### ACTIVITY
Beneath this line sits some data. Return only its lines from the one holding "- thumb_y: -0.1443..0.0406" through the one holding "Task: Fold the", inclusive, exactly, with the images removed.

[Source records]
*** Block opens ***

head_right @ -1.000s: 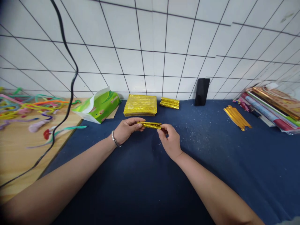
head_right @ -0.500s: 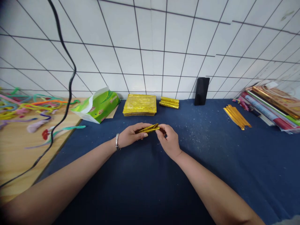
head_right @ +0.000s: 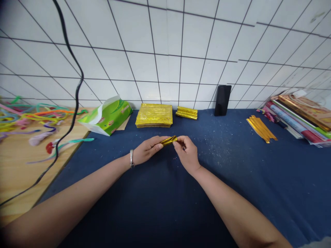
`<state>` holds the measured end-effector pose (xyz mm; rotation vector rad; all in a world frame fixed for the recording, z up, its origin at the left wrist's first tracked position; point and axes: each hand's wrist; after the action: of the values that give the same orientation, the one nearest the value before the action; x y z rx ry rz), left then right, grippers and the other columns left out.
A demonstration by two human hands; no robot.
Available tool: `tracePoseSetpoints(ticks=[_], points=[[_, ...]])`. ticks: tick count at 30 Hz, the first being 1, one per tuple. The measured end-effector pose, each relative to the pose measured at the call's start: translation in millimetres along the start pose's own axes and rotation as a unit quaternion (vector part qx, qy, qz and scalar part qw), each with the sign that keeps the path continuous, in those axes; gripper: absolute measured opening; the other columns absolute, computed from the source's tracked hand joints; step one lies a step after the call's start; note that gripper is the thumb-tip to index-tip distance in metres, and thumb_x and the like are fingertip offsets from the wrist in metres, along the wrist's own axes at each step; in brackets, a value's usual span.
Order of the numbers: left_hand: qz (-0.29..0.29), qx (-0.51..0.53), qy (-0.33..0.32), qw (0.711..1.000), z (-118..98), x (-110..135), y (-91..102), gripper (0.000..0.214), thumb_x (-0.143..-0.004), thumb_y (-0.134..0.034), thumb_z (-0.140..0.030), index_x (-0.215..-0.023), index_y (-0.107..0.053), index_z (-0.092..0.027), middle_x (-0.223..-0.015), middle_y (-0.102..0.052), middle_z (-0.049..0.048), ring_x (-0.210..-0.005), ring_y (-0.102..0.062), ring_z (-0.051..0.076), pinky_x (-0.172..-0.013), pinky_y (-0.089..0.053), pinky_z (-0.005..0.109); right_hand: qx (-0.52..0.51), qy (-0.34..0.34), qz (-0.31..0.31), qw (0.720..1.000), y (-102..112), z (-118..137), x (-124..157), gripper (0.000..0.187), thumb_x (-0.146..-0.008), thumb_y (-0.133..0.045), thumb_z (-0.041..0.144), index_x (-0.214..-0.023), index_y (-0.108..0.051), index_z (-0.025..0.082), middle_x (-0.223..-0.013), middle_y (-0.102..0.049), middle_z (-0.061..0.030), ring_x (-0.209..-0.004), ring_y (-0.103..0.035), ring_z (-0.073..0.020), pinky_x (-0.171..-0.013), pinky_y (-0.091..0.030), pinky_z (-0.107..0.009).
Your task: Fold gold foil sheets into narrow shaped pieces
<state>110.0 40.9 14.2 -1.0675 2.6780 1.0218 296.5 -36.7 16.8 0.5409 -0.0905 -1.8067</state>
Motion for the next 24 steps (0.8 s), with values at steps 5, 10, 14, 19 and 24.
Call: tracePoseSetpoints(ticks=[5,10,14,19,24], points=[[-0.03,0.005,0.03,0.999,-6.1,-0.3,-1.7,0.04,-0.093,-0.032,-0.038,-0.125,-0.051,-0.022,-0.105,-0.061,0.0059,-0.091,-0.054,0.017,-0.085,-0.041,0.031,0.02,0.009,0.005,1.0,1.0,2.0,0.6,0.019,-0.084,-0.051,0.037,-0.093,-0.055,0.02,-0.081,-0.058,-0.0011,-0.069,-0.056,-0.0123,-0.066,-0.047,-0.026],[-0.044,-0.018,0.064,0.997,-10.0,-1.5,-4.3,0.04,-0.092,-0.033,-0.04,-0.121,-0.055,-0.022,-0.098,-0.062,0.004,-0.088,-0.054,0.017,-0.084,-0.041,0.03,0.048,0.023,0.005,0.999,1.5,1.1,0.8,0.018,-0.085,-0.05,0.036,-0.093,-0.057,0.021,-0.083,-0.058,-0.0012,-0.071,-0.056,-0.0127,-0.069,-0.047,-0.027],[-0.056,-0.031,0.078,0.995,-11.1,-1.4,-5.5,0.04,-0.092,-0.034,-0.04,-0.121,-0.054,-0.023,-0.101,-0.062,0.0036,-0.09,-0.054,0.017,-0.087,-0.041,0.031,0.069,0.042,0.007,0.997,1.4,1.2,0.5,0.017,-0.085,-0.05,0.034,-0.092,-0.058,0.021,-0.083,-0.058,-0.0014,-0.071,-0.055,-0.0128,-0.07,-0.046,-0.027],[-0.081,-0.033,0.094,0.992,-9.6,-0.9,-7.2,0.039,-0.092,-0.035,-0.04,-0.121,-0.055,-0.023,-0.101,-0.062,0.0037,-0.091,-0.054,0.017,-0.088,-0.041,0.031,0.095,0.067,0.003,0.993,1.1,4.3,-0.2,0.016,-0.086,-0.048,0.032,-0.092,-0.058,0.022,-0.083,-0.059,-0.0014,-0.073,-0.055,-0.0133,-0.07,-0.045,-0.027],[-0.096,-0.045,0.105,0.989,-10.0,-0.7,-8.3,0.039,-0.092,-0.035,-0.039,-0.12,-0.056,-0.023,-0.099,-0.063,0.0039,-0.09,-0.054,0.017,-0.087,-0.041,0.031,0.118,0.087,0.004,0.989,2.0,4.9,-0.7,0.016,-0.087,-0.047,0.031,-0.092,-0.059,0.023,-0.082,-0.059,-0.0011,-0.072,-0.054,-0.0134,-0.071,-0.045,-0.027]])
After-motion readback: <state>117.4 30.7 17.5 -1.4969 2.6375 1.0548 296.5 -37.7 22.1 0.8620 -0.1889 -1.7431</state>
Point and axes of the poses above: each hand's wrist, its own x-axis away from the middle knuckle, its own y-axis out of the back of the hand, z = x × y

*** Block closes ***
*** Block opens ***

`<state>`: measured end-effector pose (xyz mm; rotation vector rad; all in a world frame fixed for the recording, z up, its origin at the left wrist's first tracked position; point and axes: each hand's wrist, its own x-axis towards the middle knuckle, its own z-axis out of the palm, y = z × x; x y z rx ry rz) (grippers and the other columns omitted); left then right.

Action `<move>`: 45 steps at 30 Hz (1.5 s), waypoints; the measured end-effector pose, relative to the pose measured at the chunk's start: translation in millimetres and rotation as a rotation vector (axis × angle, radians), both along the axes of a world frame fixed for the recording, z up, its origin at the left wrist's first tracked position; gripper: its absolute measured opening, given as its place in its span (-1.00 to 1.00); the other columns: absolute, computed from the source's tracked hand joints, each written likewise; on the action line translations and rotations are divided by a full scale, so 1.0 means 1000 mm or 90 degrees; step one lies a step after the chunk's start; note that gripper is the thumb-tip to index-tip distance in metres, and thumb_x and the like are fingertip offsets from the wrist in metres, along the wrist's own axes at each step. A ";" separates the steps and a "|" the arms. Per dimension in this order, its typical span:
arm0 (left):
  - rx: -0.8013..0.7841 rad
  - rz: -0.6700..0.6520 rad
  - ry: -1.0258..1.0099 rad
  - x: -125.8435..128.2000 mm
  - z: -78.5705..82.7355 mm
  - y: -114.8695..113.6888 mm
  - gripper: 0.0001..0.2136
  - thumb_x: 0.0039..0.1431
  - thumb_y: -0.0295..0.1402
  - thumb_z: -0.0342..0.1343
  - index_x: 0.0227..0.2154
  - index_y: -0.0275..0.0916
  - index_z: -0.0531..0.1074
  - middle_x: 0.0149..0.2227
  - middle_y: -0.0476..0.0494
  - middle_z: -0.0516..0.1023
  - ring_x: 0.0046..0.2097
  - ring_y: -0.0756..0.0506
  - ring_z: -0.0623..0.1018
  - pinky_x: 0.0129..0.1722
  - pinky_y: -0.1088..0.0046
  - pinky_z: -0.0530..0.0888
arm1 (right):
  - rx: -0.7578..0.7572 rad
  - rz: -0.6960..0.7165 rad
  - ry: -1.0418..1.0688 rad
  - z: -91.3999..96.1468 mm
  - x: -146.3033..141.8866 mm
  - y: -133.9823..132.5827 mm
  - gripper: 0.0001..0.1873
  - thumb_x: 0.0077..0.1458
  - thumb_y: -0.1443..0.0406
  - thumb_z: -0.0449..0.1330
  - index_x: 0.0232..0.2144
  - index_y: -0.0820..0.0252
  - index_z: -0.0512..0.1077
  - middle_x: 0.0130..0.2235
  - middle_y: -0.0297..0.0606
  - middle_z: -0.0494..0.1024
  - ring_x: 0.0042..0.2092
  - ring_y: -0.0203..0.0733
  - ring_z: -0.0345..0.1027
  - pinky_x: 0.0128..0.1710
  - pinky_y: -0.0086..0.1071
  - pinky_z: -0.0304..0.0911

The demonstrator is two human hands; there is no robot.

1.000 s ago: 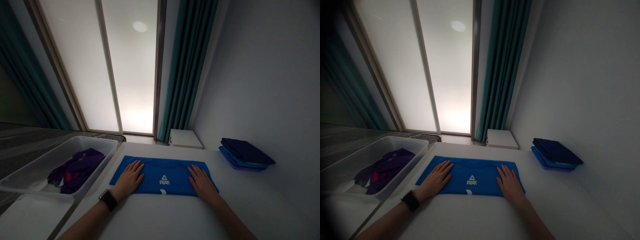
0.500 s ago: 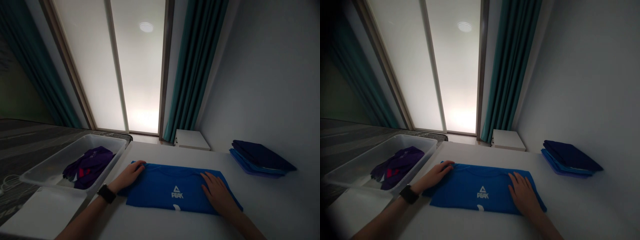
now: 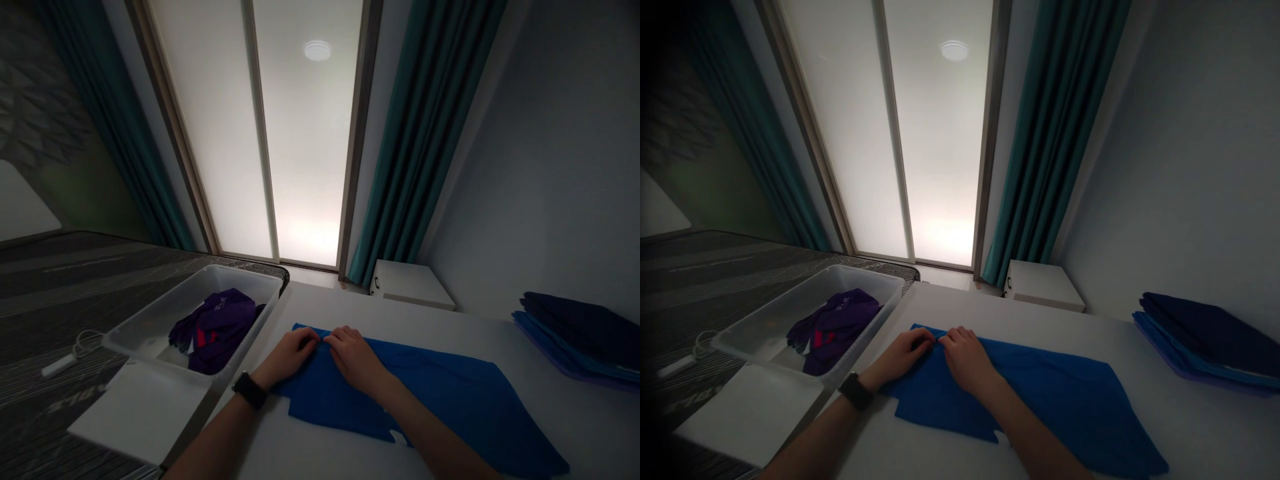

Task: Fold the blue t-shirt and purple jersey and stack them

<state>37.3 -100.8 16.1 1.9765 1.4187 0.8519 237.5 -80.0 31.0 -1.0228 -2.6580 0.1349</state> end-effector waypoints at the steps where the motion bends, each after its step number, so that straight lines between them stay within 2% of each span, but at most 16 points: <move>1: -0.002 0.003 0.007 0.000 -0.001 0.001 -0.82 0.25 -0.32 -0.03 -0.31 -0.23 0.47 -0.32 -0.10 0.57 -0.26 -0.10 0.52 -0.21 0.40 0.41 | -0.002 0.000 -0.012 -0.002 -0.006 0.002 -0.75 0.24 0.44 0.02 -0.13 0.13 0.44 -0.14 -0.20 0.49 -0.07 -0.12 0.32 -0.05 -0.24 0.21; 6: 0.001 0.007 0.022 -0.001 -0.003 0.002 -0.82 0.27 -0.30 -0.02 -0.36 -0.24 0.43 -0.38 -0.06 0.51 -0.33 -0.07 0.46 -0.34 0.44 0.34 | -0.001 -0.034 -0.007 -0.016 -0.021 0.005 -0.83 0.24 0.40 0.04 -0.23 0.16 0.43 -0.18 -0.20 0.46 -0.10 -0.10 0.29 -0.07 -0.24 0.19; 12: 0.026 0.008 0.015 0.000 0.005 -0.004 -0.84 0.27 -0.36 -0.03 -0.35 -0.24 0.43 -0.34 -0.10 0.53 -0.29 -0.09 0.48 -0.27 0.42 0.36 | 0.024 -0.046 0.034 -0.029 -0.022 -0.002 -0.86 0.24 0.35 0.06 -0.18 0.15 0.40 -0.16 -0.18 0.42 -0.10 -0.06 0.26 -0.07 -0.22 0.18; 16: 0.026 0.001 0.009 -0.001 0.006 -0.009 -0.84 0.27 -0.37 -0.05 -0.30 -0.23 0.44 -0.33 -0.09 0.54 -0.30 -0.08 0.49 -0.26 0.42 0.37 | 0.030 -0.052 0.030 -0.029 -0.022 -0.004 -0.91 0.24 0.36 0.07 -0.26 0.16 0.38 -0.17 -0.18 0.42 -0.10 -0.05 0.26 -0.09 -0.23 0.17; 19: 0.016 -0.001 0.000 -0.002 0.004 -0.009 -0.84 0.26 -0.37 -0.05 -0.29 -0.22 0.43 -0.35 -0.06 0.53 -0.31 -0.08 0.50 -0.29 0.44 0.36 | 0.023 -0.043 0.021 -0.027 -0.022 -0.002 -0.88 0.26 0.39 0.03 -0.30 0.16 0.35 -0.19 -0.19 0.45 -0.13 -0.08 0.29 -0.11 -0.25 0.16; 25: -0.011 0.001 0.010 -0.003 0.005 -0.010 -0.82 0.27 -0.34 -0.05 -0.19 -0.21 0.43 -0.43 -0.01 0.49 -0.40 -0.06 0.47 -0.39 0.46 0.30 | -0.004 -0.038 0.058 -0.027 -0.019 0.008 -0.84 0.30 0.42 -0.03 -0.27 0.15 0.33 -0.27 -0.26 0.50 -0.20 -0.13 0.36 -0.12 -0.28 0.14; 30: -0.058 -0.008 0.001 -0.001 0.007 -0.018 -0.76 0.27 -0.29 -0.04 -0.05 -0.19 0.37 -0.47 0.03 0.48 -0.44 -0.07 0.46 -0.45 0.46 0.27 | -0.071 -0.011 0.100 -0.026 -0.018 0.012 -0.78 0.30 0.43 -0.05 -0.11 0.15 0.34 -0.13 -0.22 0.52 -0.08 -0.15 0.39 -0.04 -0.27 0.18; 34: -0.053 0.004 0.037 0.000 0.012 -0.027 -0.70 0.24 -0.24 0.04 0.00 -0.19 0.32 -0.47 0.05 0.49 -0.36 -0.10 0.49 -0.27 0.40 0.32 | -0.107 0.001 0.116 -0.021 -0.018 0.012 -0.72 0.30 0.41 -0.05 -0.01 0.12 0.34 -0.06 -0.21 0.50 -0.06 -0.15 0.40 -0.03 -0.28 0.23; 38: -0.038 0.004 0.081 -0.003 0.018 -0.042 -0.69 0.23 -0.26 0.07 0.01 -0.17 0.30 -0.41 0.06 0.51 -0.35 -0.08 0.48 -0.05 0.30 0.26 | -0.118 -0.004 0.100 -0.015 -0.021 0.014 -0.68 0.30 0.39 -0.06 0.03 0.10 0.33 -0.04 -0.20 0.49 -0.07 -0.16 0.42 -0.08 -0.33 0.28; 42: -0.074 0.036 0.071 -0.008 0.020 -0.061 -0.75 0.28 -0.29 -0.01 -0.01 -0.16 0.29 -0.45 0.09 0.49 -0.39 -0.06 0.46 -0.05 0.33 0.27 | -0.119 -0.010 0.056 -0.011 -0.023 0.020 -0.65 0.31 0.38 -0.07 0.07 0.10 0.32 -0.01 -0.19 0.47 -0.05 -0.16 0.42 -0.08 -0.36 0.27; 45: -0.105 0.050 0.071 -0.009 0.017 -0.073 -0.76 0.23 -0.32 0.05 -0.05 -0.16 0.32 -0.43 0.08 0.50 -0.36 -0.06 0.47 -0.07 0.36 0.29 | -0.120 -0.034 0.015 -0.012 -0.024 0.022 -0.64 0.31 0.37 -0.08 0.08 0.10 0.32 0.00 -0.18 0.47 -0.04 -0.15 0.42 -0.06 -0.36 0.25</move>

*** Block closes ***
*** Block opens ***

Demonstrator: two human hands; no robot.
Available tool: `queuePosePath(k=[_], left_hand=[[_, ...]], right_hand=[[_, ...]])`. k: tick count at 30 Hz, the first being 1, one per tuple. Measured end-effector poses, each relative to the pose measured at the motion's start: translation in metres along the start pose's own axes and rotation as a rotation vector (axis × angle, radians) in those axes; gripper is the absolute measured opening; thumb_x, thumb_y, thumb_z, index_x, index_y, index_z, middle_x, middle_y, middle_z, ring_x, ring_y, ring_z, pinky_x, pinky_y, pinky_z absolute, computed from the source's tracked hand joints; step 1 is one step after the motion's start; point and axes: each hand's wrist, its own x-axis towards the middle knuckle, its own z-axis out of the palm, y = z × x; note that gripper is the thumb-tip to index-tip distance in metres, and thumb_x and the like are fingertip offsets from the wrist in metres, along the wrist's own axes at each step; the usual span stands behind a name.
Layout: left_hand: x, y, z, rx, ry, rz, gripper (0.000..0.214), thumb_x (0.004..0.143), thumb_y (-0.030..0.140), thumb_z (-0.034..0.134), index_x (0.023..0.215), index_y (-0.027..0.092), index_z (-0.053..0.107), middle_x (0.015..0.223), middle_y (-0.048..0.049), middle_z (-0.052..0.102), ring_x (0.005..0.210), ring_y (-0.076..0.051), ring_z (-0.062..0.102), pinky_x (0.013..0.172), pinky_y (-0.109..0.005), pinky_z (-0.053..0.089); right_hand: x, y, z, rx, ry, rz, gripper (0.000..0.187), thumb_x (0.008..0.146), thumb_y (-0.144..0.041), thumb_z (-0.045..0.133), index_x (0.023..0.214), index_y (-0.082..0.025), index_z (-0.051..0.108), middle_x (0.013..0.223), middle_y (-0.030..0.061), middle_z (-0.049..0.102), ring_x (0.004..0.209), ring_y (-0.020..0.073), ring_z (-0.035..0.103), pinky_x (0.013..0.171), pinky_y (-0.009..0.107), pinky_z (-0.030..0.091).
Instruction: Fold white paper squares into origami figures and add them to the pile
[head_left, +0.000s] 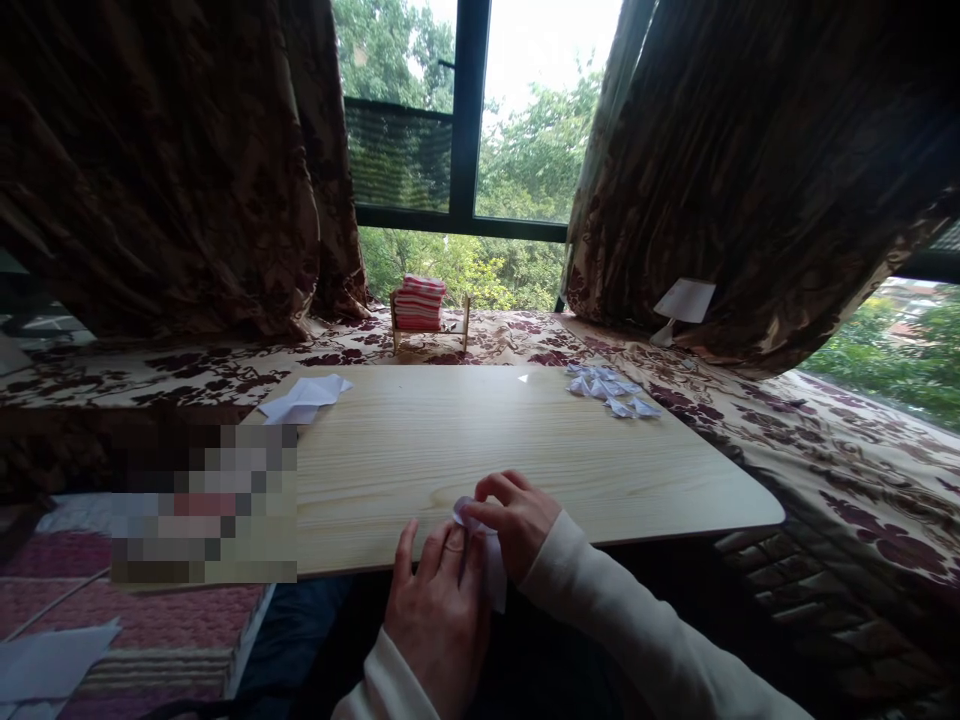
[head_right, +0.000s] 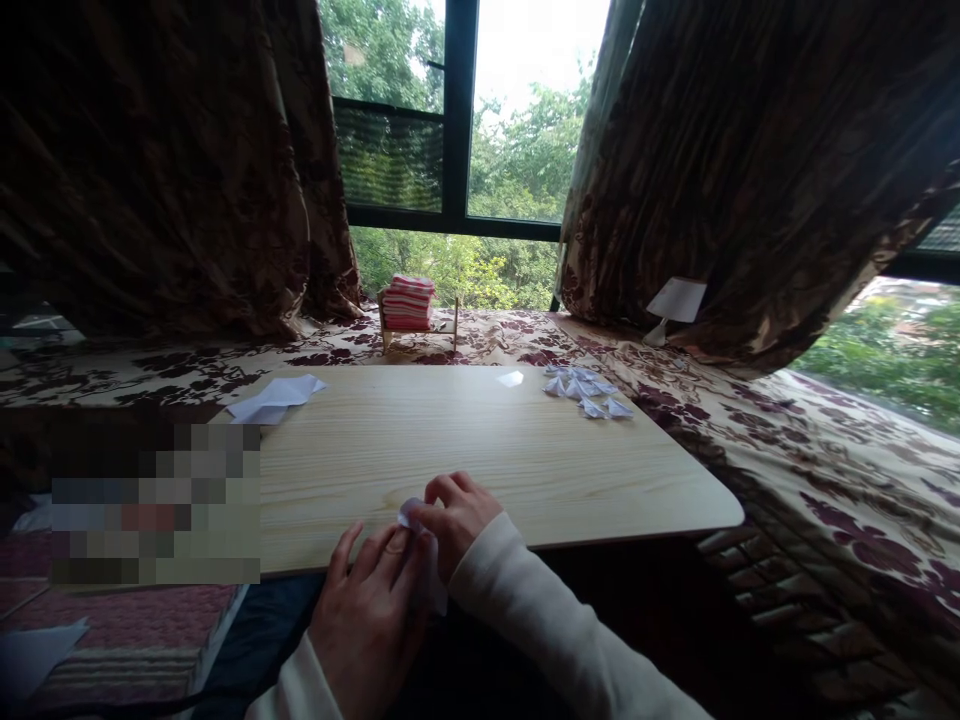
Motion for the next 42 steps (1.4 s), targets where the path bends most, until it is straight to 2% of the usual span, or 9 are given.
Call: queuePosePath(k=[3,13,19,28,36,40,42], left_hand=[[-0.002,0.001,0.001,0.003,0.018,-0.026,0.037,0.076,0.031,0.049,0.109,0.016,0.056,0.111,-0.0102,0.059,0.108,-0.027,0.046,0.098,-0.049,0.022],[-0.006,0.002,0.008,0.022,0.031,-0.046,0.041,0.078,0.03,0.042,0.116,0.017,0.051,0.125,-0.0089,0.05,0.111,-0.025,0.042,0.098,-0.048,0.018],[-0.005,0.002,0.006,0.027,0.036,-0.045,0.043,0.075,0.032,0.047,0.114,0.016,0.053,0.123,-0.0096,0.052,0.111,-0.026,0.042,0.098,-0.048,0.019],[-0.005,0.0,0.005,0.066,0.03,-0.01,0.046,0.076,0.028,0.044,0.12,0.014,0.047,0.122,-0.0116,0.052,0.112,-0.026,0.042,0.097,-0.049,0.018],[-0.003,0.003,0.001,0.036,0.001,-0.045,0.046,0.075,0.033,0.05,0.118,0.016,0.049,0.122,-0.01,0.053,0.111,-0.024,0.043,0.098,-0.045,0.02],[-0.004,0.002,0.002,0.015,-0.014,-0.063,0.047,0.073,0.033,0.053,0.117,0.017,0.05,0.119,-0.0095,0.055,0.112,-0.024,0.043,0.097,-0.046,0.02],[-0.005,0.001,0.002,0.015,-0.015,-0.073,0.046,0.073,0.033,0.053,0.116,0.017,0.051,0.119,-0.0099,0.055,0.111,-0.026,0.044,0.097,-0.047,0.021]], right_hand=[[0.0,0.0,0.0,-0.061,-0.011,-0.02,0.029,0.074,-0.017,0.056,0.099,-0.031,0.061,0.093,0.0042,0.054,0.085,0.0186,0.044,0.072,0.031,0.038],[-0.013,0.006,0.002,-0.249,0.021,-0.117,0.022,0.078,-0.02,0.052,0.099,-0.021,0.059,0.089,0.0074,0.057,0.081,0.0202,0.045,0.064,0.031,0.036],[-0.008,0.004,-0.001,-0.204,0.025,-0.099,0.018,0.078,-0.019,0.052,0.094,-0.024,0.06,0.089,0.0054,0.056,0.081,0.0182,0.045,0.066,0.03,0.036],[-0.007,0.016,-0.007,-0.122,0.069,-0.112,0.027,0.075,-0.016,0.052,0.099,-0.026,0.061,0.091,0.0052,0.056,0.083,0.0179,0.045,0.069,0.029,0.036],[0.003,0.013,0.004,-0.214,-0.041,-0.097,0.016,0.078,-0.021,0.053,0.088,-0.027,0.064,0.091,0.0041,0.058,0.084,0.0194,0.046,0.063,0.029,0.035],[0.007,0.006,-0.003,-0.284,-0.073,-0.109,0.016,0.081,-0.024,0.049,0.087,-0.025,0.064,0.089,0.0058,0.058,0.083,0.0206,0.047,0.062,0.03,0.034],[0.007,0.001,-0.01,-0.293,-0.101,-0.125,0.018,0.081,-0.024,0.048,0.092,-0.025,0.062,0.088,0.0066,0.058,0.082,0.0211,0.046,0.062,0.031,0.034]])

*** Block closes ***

### SOLUTION FOR THIS EXERCISE
  - thumb_y: -0.1443..0.0406
  - thumb_z: -0.0449..0.1330
  - index_x: 0.0232..0.2144
  - index_y: -0.0820..0.0252
  - index_z: -0.0512..0.1077
  - middle_x: 0.0130..0.2235
  - middle_y: -0.0297..0.0606
  - middle_z: -0.0494..0.1024
  - ring_x: 0.0042..0.2092
  - ring_y: -0.0203..0.0733
  - ring_z: -0.0345..0.1027
  - pinky_x: 0.0128..0.1710
  - pinky_y: -0.0086..0.1071
  - pinky_z: -0.0304..0.0911

The demonstrator is two human hands; there is no robot.

1.000 s ago: 
0.500 s ago: 
now: 

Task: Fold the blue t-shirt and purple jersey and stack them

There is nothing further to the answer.